The hit show Game of Thrones has generated a really popular meme around the character Hodor. This buzz can’t last more than 15 days, but, for those 15 days the buzz will be intense.
This is why a clever entrepreneur can add a sticker to a door stop and sell it on Etsy for $30:
Touchofmodern.com has this prominent (and likely expensive) ad on CNN.com:
The ad did a good job enticing me to want to click. So I did. I was then shown this landing page:
The landing page doesn’t say one thing about keychains. But what’s worse is that the user is completely stuck; you can’t get rid of the app download top bar notification, or close the email signup popup. I understand all exit routes have been blocked because touchofmodern.com wants a signup, but, come on. If nothing else at least present a link to your About Us page so I can understand the benefits of giving up my email address.
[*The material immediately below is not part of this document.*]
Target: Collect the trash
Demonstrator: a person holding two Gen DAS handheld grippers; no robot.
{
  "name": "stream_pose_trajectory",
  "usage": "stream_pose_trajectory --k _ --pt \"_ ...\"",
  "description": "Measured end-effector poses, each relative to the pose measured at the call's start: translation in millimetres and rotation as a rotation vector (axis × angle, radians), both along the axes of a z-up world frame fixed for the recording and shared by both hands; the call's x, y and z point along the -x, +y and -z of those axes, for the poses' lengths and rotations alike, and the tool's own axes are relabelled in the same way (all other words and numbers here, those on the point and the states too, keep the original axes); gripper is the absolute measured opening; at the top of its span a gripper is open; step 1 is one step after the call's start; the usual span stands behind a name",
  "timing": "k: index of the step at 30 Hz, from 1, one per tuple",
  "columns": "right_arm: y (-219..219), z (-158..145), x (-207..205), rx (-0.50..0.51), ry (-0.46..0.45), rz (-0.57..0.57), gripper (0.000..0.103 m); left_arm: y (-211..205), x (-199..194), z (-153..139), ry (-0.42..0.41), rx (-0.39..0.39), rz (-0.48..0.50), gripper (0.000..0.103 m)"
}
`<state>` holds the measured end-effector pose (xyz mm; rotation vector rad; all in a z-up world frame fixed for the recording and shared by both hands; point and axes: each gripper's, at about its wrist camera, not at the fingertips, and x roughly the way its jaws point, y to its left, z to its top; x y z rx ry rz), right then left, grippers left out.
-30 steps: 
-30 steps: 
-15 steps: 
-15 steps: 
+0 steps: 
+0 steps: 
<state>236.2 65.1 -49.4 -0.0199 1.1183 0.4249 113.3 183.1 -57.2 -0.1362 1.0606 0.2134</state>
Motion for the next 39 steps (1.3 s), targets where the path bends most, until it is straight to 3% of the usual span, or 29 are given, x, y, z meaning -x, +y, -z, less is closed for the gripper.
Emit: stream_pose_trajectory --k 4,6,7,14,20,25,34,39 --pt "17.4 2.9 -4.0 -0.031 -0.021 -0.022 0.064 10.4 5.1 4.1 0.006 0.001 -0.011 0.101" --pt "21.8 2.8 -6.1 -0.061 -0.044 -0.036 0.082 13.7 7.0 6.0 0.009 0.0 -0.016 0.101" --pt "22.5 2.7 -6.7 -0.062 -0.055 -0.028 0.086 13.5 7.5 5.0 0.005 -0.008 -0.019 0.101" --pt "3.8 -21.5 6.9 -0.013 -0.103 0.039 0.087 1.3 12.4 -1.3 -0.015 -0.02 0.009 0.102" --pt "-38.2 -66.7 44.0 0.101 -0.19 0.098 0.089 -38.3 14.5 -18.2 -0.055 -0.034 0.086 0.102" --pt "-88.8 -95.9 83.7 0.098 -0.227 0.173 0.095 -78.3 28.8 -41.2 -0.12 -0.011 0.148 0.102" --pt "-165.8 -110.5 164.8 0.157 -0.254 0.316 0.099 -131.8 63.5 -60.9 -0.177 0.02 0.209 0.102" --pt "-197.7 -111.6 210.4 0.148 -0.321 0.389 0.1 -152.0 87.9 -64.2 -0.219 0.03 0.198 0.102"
Order confirmation emails are boring. And the reason is simple: order confirmation emails are generated after the customer has given up their credit card info. So why bother making it cool or interesting? That’s what the retailer is thinking, anyway.
But that isn’t how CDbaby.com thinks. Here is their order confirmation email:
Thanks for your order with CD Baby!
Your CD has been gently taken from our CD Baby shelves with sterilized contamination-free gloves and placed onto a satin pillow. A team of 50 employees inspected your CD and polished it to make sure it was in the best possible condition before mailing. Our world-renowned packing specialist lit a local artisan candle and a hush fell over the crowd as he put your CD into the finest gold-lined box that money can buy. We all had a wonderful celebration afterwards and the whole party marched down the street to the post office where the entire town of Portland waved “Bon Voyage!” to your package, on its way to you, in our private CD Baby jet on this day.
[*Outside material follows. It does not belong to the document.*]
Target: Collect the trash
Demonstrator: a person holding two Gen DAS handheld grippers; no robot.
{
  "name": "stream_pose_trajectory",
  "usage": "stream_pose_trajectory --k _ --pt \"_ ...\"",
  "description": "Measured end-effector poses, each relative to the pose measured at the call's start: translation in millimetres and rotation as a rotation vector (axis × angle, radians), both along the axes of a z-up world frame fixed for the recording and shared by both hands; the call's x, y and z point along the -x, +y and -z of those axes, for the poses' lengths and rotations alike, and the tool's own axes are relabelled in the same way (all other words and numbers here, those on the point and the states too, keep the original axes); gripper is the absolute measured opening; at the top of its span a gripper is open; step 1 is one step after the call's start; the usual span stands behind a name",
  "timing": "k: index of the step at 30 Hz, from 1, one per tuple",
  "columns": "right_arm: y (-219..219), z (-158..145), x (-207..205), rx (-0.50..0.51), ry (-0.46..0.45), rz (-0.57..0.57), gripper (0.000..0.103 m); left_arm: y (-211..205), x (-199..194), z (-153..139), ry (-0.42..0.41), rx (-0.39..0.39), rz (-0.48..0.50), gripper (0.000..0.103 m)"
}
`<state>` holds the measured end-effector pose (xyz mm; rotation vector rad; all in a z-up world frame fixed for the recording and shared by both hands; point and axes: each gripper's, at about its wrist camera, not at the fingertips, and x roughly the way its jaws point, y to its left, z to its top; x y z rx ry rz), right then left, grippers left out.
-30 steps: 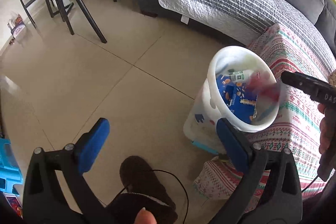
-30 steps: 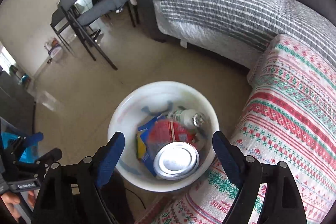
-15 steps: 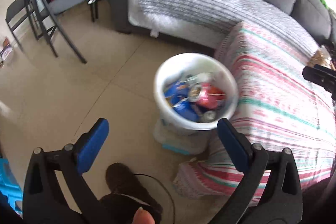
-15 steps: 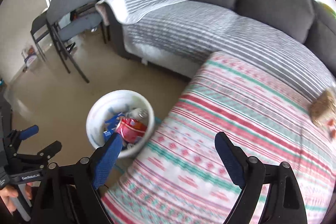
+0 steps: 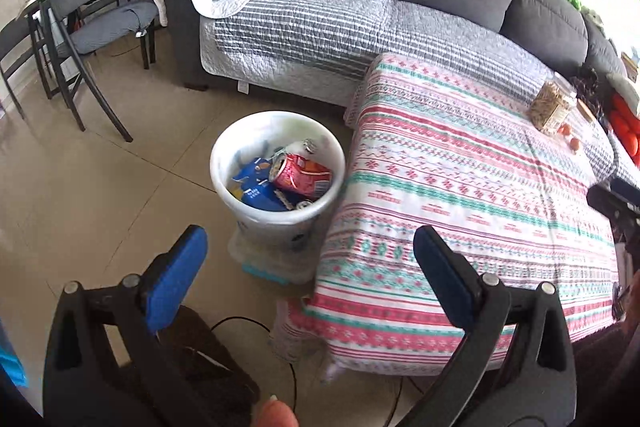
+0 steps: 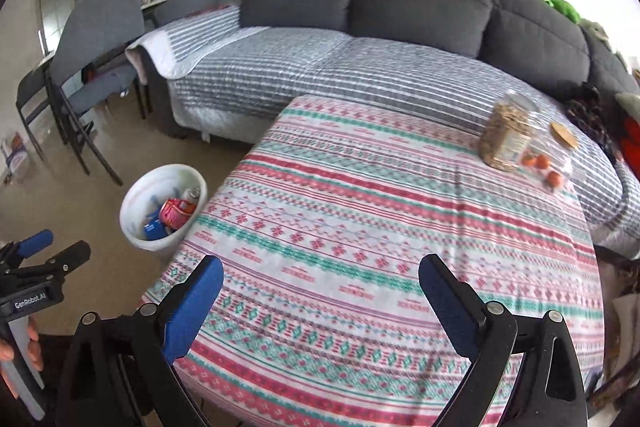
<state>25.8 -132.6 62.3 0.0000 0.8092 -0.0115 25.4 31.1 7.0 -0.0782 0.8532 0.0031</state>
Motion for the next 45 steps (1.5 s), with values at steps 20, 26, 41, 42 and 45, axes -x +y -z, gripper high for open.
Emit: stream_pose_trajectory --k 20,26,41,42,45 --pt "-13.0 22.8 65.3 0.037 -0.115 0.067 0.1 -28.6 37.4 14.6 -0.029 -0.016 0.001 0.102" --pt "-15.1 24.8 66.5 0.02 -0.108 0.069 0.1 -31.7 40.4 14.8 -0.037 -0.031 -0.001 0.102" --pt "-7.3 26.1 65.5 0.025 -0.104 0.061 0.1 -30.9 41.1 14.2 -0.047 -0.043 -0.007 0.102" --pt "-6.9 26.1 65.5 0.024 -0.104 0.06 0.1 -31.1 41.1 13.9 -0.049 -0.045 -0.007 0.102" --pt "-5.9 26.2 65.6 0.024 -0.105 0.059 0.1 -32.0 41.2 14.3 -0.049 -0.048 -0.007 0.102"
We hope you had a wonderful time shopping at CD Baby. In commemoration, we have placed your picture on our wall as “Customer of the Year.” We’re all exhausted but can’t wait for you to come back to CDBABY.COM!!
Thank you, thank you, thank you!
We miss you already. We’ll be right here at www.cdbaby.com patiently awaiting your return.
Was the product you received defective or damaged? Check out our Return Policy.
All your friends at CD Baby
Sell your music on CD Baby and in stores worldwide
Lesson: Show your personality every chance you get.